3d edit: i need something like this, this is a smaller page, same site: it gives me what i need but for each node there are130 lines with xpaths and then 130 lines with values, i need them to be xpath, value on each line im not getting this xquery stuff :)

time ./xidel -s "cf69.html" --xquery '
   for $d in /html[1]/body[1]/div[1]/div[1]/div[2]/div[8]/*  
    return( 
 let $e:=$d/(*|*//*|@*|*//@*|text()|*//text())
    return(
 $e/replace(path(), "Q[{][^}]*[}]", "") , $e
 )
 )'                    |wc -l
13074

real    0m0.121s
user    0m0.107s
sys 0m0.020s

4th edit: i think i found what i needed this prints xpath;value for each subnode in the page from here its just text processing

time ./xidel -s "cf69.html" --xquery '
  for $d in /html[1]/body[1]/div[1]/div[1]/div[2]/div[8]/* 
return(

for $e in $d/(*|*//*|@*|*//@*|text()|*//text())

return concat(
$e/replace(path(), "Q[{][^}]*[}]", "") , " ;",  $e
)

)'

thanks for your help

Reino17 commented 4 years ago

i want to make a generic scraper

Impossible if you ask me. Every websites is different.

real 0m55.978s

Such an approach is really inefficient!

zpimp commented 4 years ago

in the end it comes down to aligning a csv , cause missing a node offsets the data im not trying to make it completely automatic, there would be some input needed, for example there is lot of unneeded crap like classes and ids, these columns have to be selected for elimination manually

edit: results are promising from 4008 lines, 233 are not aligned wich is 5.8% so if im correct its 94% successful in about 25 seconds :)

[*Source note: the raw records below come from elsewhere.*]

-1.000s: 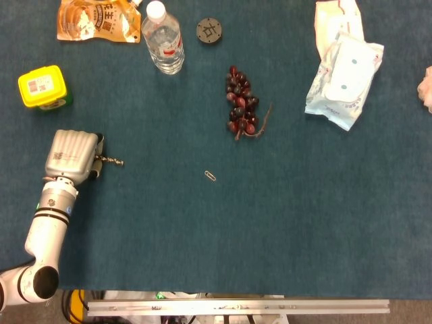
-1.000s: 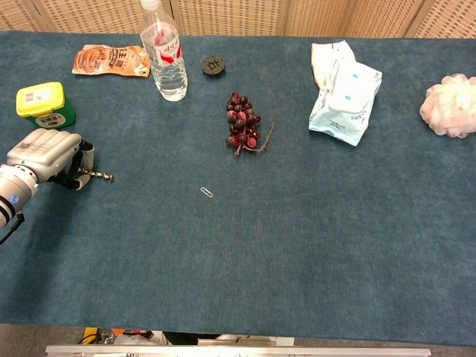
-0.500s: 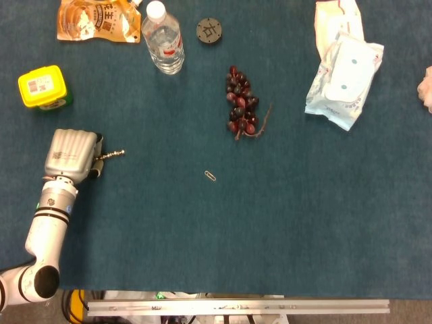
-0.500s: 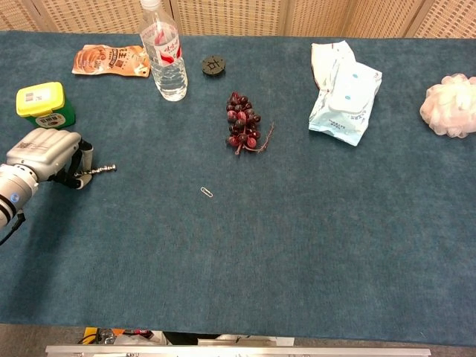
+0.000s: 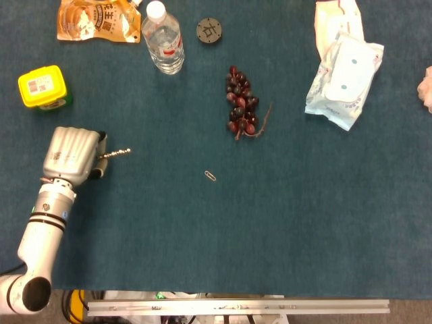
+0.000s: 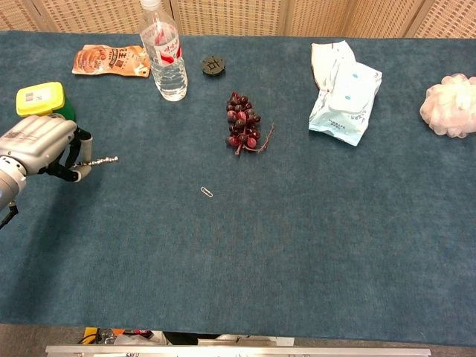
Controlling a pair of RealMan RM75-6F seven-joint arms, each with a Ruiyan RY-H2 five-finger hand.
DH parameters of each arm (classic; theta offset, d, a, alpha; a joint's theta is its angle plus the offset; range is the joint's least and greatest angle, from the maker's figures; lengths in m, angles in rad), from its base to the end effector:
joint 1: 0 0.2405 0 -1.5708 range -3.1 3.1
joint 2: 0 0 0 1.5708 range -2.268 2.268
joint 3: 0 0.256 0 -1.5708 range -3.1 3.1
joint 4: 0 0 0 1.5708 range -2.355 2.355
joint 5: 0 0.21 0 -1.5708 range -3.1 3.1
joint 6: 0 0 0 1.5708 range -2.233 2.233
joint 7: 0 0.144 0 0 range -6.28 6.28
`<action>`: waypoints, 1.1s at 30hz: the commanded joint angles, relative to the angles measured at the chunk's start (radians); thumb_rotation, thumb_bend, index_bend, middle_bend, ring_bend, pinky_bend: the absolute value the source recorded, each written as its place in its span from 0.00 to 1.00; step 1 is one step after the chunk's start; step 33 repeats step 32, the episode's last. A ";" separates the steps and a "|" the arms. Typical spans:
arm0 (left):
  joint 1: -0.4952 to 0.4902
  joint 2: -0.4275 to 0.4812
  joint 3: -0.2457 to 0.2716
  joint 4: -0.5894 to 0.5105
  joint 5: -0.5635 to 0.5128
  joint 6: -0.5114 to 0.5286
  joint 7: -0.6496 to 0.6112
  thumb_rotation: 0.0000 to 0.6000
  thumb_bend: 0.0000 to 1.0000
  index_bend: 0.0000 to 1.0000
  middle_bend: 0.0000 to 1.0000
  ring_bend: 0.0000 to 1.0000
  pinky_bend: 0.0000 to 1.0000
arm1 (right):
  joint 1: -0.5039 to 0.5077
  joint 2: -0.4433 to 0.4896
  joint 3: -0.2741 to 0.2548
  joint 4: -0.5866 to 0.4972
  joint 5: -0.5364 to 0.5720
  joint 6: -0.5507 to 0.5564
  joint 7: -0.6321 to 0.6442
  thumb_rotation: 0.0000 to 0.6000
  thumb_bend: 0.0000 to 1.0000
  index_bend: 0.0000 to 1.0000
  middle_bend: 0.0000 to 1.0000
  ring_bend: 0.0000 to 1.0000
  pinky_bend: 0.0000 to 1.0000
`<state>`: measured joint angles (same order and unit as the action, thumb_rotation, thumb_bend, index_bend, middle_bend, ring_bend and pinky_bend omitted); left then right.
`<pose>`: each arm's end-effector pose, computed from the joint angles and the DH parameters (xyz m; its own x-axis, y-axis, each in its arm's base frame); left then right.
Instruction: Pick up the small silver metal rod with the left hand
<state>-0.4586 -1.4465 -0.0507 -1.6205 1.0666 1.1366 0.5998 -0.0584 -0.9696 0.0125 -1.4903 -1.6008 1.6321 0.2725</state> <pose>-0.2449 0.2638 0.0132 0.5830 0.3114 0.7505 0.8107 -0.1611 -0.5629 -0.3415 -0.1265 0.2279 0.3981 0.0400 0.9165 -0.9173 0.0058 0.3982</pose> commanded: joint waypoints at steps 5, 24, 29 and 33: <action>-0.010 0.033 0.036 -0.137 0.102 0.028 0.042 1.00 0.35 0.58 0.70 0.70 0.75 | 0.003 -0.001 0.000 0.000 -0.003 -0.002 -0.001 1.00 0.28 0.39 0.41 0.34 0.41; -0.116 -0.151 0.016 -0.131 0.004 -0.052 0.217 1.00 0.35 0.58 0.70 0.70 0.75 | -0.015 -0.003 -0.005 0.015 0.011 0.008 0.015 1.00 0.28 0.39 0.41 0.34 0.41; -0.133 -0.186 0.004 -0.100 -0.033 -0.048 0.233 1.00 0.35 0.58 0.70 0.70 0.75 | -0.018 -0.004 -0.004 0.022 0.017 0.008 0.020 1.00 0.28 0.39 0.41 0.34 0.41; -0.142 -0.201 -0.003 -0.082 -0.058 -0.047 0.239 1.00 0.35 0.58 0.70 0.70 0.75 | -0.017 -0.004 -0.003 0.025 0.019 0.005 0.022 1.00 0.28 0.39 0.41 0.34 0.41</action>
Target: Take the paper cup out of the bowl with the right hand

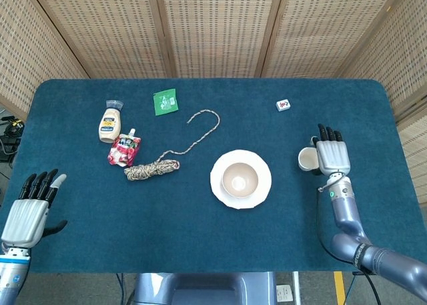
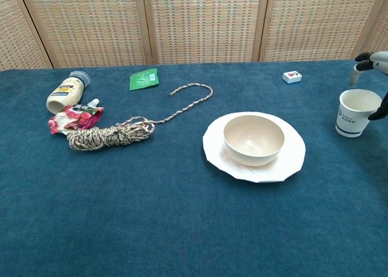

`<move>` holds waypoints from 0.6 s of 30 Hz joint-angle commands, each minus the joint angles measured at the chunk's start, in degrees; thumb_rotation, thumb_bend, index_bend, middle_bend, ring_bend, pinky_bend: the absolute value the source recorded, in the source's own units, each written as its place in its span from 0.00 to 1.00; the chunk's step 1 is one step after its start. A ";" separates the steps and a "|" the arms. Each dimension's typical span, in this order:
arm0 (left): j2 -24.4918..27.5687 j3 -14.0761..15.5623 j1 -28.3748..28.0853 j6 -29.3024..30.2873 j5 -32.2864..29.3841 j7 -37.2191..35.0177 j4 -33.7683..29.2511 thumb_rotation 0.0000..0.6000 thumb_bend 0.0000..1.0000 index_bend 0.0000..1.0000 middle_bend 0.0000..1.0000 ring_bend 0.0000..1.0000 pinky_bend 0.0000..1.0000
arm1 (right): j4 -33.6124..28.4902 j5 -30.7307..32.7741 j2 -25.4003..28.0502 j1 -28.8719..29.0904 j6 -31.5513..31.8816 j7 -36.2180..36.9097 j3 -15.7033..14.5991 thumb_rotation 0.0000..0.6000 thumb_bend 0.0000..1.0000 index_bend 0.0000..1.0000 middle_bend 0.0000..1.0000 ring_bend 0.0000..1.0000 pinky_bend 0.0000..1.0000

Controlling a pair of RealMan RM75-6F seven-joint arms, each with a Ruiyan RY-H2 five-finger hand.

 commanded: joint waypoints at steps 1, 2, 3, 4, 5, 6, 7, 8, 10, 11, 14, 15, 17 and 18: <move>0.03 -0.02 0.03 0.10 0.03 -0.10 0.00 1.00 0.00 0.00 0.00 0.00 0.00 | -1.16 -0.23 0.68 -0.26 1.09 -0.40 0.25 1.00 0.21 0.12 0.00 0.00 0.11; 0.09 -0.02 0.05 0.14 0.06 -0.20 -0.01 1.00 0.00 0.00 0.00 0.00 0.00 | -1.98 -0.48 1.19 -0.46 1.87 -0.81 0.23 1.00 0.20 0.09 0.00 0.00 0.10; 0.14 -0.03 0.05 0.14 0.04 -0.33 -0.03 1.00 0.00 0.00 0.00 0.00 0.00 | -2.72 -0.64 1.62 -0.68 2.61 -1.17 0.22 1.00 0.20 0.07 0.00 0.00 0.10; 0.23 -0.06 0.07 0.16 -0.01 -0.55 -0.04 1.00 0.00 0.00 0.00 0.00 0.00 | -4.02 -0.88 2.32 -1.12 3.71 -1.59 0.15 1.00 0.20 0.05 0.00 0.00 0.10; 0.29 -0.10 0.09 0.20 -0.05 -0.74 -0.01 1.00 0.00 0.00 0.00 0.00 0.00 | -5.28 -1.14 3.00 -1.58 4.64 -1.85 0.02 1.00 0.19 0.04 0.00 0.00 0.09; 0.34 -0.14 0.11 0.27 -0.08 -0.96 0.02 1.00 0.00 0.00 0.00 0.00 0.00 | -6.73 -1.66 3.80 -2.19 5.82 -1.96 -0.17 1.00 0.19 0.03 0.00 0.00 0.08; 0.39 -0.19 0.13 0.37 -0.03 -1.26 0.06 1.00 0.00 0.00 0.00 0.00 0.00 | -8.23 -2.54 4.60 -3.00 7.36 -1.82 -0.42 1.00 0.19 0.03 0.00 0.00 0.07; 0.41 -0.22 0.16 0.52 0.09 -1.65 0.16 1.00 0.00 0.00 0.00 0.00 0.00 | -9.76 -3.79 5.38 -4.04 9.23 -1.35 -0.77 1.00 0.19 0.02 0.00 0.00 0.06; 0.43 -0.29 0.23 0.90 0.40 -2.43 0.45 1.00 0.00 0.00 0.00 0.00 0.00 | -12.66 -7.42 6.81 -6.71 13.36 0.86 -1.91 1.00 0.19 0.02 0.00 0.00 0.03; 0.41 -0.32 0.29 1.11 0.51 -2.75 0.66 1.00 0.00 0.00 0.00 0.00 0.00 | -14.12 -10.39 7.48 -8.81 16.21 3.27 -2.92 1.00 0.18 0.02 0.00 0.00 0.02; 0.31 -0.35 0.40 1.41 0.64 -3.05 0.93 1.00 0.00 0.00 0.00 0.00 0.00 | -15.13 -17.98 8.04 -13.69 21.94 10.13 -6.14 1.00 0.18 0.01 0.00 0.00 0.00; 0.27 -0.37 0.43 1.50 0.68 -3.07 0.96 1.00 0.00 0.00 0.00 0.00 0.00 | -14.86 -19.71 7.99 -14.71 23.07 11.70 -6.97 1.00 0.18 0.01 0.00 0.00 0.00; 0.11 -0.37 0.58 1.91 0.89 -3.05 1.02 1.00 0.00 0.00 0.00 0.00 0.00 | -13.21 -24.28 7.44 -17.58 26.07 15.86 -9.46 1.00 0.17 0.00 0.00 0.00 0.00; 0.00 -0.36 0.66 2.17 1.08 -3.09 1.11 1.00 0.00 0.00 0.00 0.00 0.00 | -12.25 -26.14 7.08 -18.86 27.28 17.47 -10.63 1.00 0.17 0.00 0.00 0.00 0.00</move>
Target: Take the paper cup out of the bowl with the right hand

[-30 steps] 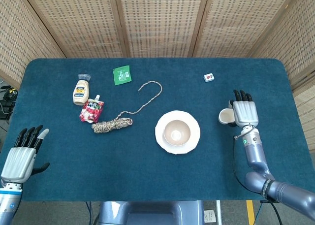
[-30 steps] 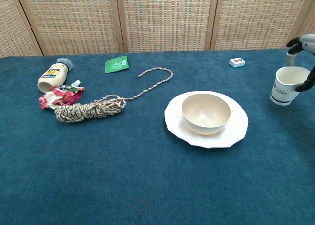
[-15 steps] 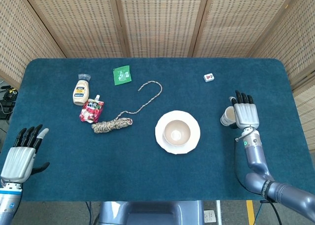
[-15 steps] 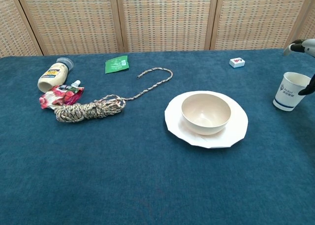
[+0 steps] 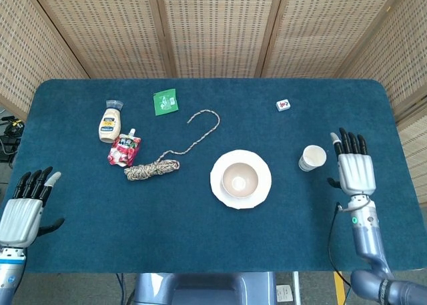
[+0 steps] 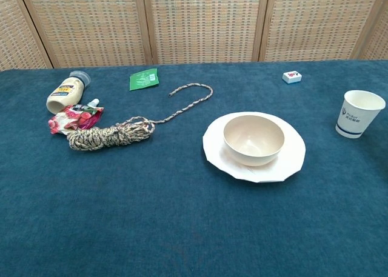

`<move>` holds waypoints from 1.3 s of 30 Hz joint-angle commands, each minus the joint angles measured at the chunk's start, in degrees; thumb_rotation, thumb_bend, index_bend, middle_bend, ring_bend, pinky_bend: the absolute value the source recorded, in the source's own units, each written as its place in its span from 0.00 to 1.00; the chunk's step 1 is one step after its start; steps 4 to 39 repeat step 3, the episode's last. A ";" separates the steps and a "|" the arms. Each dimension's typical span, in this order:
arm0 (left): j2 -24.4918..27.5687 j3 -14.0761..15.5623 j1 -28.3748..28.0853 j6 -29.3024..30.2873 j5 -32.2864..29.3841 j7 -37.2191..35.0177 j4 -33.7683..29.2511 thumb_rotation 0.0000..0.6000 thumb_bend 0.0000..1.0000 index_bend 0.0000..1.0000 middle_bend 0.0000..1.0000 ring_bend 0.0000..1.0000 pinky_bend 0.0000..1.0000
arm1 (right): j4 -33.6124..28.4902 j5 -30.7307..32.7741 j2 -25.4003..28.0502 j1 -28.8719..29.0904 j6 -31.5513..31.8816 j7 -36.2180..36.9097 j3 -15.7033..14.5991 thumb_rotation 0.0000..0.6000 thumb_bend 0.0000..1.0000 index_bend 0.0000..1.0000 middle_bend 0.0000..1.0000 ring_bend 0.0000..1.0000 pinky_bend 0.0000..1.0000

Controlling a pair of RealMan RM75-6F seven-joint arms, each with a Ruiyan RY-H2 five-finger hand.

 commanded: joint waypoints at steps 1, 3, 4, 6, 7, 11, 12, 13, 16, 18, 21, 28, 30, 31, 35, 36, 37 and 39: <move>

there is a div with an image with messes everything now i need a command line program to align offset lines there are some columns that have the same value on each line but they are offset cause of the missing nodes

can i list all xpaths in a document but with classname div[classname]/div[classname] instead of xpath order div[1]/div[2]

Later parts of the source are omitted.